DATASET Block Start

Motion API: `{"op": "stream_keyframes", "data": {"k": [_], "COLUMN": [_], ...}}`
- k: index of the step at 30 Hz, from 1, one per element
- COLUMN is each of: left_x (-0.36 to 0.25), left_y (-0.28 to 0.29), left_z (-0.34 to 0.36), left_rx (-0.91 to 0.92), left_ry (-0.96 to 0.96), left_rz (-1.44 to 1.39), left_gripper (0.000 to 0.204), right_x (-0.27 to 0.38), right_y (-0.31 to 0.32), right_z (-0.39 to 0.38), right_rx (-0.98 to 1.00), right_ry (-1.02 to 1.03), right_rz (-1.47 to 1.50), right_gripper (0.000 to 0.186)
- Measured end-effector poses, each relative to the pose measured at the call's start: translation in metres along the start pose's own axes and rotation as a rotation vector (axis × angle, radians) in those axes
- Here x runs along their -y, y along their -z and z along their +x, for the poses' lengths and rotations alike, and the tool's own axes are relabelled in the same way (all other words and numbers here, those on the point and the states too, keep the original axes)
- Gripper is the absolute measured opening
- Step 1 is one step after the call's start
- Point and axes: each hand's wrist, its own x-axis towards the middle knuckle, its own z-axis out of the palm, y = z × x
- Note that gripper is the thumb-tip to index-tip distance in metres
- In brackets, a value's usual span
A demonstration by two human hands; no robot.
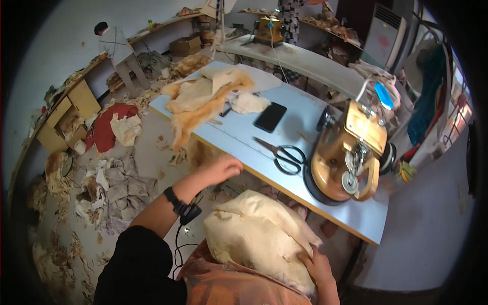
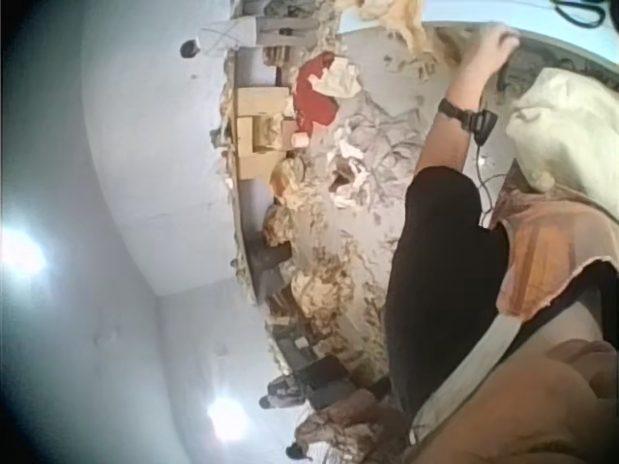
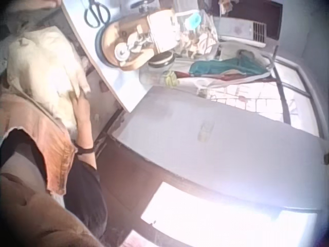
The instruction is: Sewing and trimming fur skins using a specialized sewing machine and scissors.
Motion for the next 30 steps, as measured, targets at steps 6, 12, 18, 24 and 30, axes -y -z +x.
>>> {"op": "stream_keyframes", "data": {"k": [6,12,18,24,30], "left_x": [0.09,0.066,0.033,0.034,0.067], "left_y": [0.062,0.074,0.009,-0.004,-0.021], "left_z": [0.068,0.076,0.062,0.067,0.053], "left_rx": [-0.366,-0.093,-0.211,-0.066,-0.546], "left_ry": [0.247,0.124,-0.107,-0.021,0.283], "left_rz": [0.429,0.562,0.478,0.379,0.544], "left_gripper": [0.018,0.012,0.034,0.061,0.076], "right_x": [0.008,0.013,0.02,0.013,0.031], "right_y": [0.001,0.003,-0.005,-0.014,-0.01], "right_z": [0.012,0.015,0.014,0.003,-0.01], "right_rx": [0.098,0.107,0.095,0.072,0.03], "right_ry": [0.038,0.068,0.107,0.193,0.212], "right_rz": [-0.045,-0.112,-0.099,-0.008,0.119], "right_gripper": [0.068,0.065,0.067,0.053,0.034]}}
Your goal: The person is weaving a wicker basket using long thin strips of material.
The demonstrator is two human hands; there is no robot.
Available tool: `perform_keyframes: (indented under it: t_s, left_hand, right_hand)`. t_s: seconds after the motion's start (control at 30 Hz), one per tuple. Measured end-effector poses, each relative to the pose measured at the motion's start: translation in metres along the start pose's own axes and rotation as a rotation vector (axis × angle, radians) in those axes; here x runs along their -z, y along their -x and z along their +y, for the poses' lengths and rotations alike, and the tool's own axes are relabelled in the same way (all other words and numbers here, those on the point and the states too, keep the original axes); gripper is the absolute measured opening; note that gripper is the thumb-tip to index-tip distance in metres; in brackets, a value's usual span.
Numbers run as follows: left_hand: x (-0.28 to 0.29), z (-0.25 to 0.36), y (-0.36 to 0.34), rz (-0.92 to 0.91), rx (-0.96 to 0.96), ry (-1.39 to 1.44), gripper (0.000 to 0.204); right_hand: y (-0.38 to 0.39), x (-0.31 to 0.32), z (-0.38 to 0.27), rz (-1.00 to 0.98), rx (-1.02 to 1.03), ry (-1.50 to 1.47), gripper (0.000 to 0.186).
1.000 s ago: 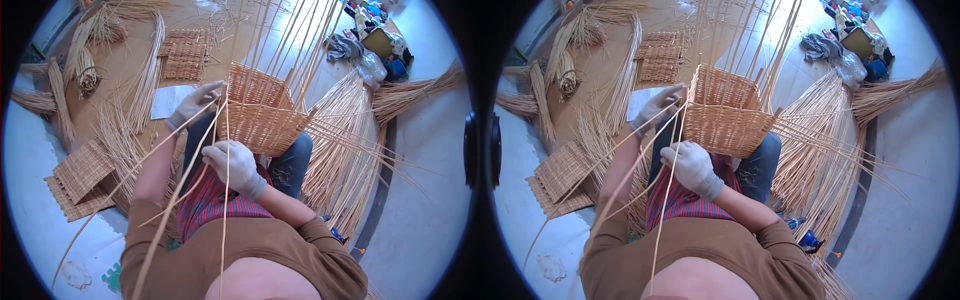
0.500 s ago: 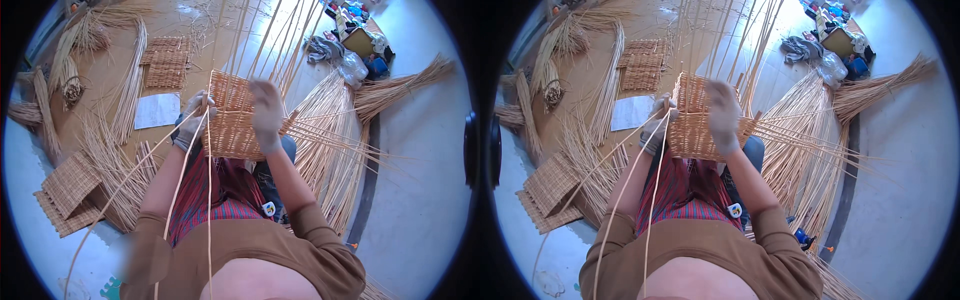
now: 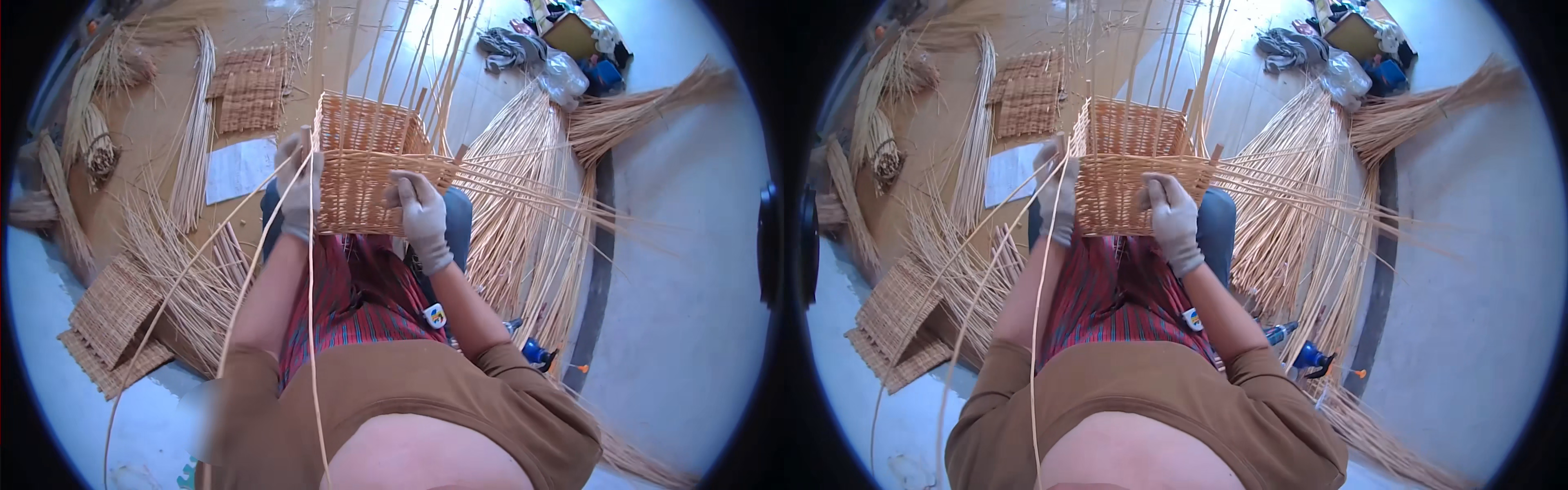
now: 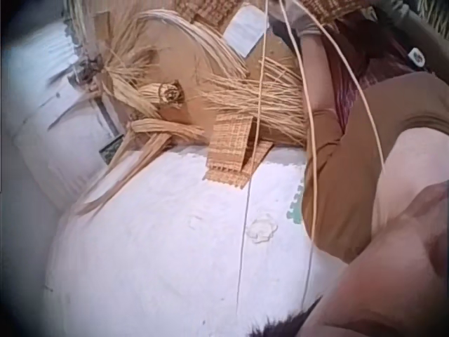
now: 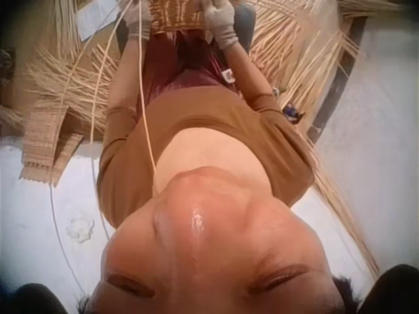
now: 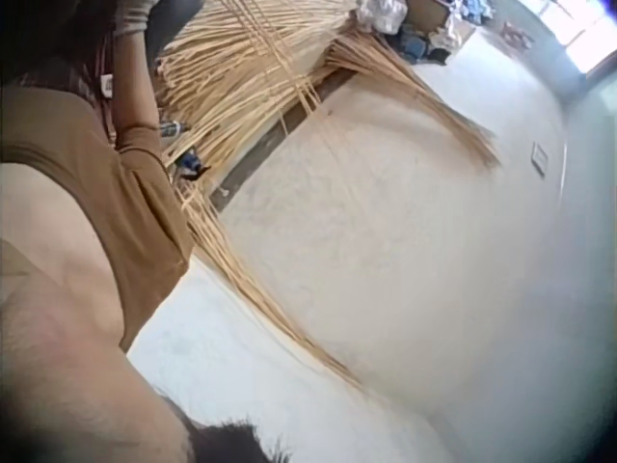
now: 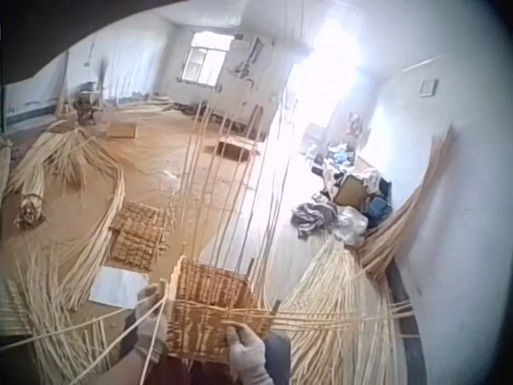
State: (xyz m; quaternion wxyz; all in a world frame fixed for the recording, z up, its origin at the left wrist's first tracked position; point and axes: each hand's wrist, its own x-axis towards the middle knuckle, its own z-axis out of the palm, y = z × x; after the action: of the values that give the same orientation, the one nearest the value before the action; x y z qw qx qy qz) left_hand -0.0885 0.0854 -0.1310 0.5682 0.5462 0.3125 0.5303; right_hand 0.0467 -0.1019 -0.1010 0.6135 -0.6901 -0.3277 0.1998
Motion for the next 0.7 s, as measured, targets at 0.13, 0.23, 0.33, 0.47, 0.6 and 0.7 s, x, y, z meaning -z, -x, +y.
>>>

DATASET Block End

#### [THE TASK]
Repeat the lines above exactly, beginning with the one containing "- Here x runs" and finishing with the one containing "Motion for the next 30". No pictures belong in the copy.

#### [OUTPUT OF THE EXERCISE]
- Here x runs along their -y, y along their -z and z along their +x, for the poses' lengths and rotations alike, and the tool's own axes are relabelled in the same way (all other words and numbers here, those on the point and the states too, keep the original axes)
- Gripper is the absolute measured opening
- Step 1 is one step after the call's start
- Point and axes: each hand's wrist, its own x-axis towards the middle knuckle, its own z-axis out of the palm, y = z × x
- Note that gripper is the thumb-tip to index-tip distance in metres
- In brackets, a value's usual span
A demonstration by two human hands; no robot.
The instruction is: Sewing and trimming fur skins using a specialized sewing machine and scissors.
Motion for the next 30 steps, as measured, targets at steps 6, 12, 18, 24 and 30, axes -y -z +x.

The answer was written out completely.